== INFORMATION SUPPLIED ==
"""
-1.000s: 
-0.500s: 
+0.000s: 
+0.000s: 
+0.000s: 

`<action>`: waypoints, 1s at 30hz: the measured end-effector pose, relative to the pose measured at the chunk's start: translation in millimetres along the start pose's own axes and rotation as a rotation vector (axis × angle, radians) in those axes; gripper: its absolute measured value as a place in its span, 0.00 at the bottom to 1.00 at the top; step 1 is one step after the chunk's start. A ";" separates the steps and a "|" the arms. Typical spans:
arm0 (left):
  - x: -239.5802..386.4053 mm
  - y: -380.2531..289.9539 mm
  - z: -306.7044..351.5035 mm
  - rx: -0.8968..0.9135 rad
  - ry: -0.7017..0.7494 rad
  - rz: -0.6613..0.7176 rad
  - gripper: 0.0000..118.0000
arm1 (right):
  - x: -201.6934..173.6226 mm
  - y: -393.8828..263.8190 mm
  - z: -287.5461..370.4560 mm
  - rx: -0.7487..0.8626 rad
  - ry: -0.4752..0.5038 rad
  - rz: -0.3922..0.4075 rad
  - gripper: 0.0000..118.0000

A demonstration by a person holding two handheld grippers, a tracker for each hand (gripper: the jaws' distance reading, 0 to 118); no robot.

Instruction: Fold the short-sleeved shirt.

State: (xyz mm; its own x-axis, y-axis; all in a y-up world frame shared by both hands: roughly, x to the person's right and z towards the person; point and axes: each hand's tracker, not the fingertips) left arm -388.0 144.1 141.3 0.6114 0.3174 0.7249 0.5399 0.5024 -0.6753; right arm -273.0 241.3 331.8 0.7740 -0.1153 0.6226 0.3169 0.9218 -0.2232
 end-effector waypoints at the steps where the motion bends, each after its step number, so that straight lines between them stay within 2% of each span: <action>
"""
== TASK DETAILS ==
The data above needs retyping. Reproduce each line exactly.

== OUTPUT FOR THIS EXERCISE ==
-1.000s: 
-0.500s: 
+0.000s: 
+0.000s: 
+0.000s: 

`<action>`: waypoints, 1s at 30hz: the measured end-effector pose, relative to the pose measured at the chunk's start: translation in millimetres along the start pose's own axes and rotation as a rotation vector (axis × angle, radians) in those axes; gripper: its absolute measured value as a place in its span, 0.00 at the bottom to 1.00 at the top; step 1 is one step after the chunk's start. A ";" separates the steps and a "|" the arms. Typical spans:
arm0 (left):
  - x: -239.5802..386.4053 mm
  - y: -380.2531..289.9539 mm
  - z: -306.7044..351.5035 mm
  - rx: -0.8968..0.9135 rad
  - ry: -0.7017..0.7494 rad
  - rz: -0.6613..0.7176 rad
  - gripper: 0.0000..118.0000
arm1 (right):
  - x: -201.6934..173.6226 mm
  - y: -393.8828..263.8190 mm
  - z: -287.5461..370.4560 mm
  - rx: -0.7487..0.8626 rad
  - ry: -0.4752..0.5038 rad
  - rz: -0.3922..0.4075 rad
  - gripper: 0.0000..118.0000

A demonstration by a person holding two handheld grippers, a tracker for each hand (gripper: the jaws' distance reading, 0 to 118); no robot.

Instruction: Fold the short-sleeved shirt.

State: (xyz mm; its own x-axis, y-axis; all in a y-up world frame shared by both hands: roughly, x to the person's right and z towards the person; point and axes: each hand's tracker, not the fingertips) left arm -388.0 144.1 141.3 0.6114 0.3174 0.7249 0.5399 0.5024 -0.6753; right arm -273.0 241.3 331.8 0.7740 -0.1153 0.6226 0.3169 0.9218 -0.2232
 end-effector waypoints at the steps where the motion bends, each after its step number, so that straight lines between them stay within 2% of each span: <action>

The full answer has now been given.